* [Given data]:

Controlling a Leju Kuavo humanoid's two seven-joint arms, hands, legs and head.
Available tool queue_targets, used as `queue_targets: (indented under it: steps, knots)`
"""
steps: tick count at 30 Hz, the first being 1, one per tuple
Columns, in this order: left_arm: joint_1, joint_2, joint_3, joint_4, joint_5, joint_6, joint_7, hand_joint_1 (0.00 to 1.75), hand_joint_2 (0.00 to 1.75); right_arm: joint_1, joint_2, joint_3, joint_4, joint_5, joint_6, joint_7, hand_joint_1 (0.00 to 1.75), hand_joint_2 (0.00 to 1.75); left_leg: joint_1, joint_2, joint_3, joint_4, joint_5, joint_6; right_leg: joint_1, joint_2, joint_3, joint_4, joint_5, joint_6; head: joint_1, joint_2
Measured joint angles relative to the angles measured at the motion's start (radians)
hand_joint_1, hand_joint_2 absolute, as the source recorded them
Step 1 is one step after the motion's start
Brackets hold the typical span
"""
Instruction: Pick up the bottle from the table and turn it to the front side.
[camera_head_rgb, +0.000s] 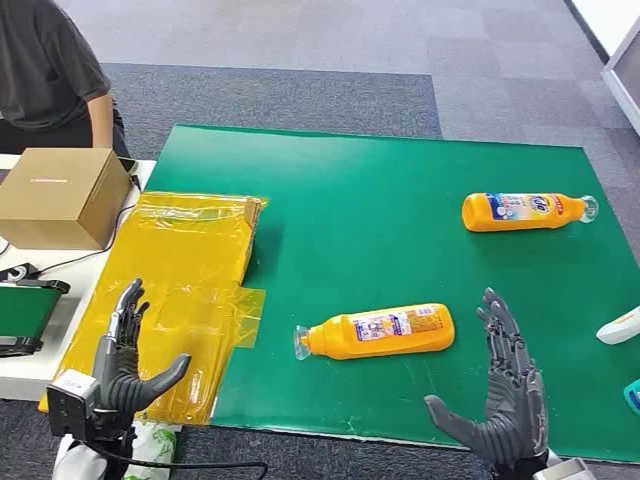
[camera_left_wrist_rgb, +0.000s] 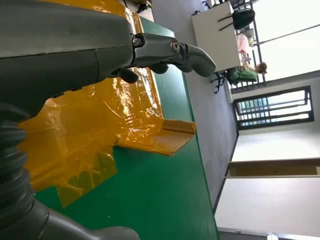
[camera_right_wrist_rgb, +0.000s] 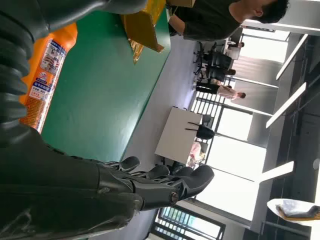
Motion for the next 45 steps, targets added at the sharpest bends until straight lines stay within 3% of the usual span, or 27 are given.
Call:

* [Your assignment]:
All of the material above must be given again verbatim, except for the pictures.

* [Result of this task]:
Controlling a Leju Kuavo humanoid's two seven-joint arms, hands, legs and head.
Available tool queue_targets, used as `queue_targets: (indented under it: steps, knots)`
"""
steps: tick count at 30 Hz, the first being 1, one per tuple
Columns, in this order: left_arm: joint_1, joint_2, joint_3, joint_4, joint_5, joint_6, joint_7, hand_joint_1 (0.00 to 1.75), hand_joint_2 (0.00 to 1.75); right_arm: joint_1, joint_2, joint_3, joint_4, joint_5, joint_6, joint_7, hand_joint_1 (0.00 to 1.75), hand_joint_2 (0.00 to 1.75); left_leg: joint_1, joint_2, joint_3, joint_4, joint_5, joint_6; right_leg: joint_1, joint_2, joint_3, joint_4, joint_5, joint_6; head: joint_1, joint_2
Measured joint angles relative to the angles measured at the motion's start (radians)
hand_joint_1, hand_joint_2 absolute, as the source recorded them
Step 1 is one step after the motion's start
Brackets hold the typical span
"""
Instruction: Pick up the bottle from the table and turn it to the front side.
[camera_head_rgb, +0.000s] 
[camera_left_wrist_rgb, +0.000s] 
[camera_right_wrist_rgb, +0.000s] 
Motion for the next 45 steps, targets added at the sharpest bends until straight lines stay within 3% of the usual span, or 27 are given.
Call:

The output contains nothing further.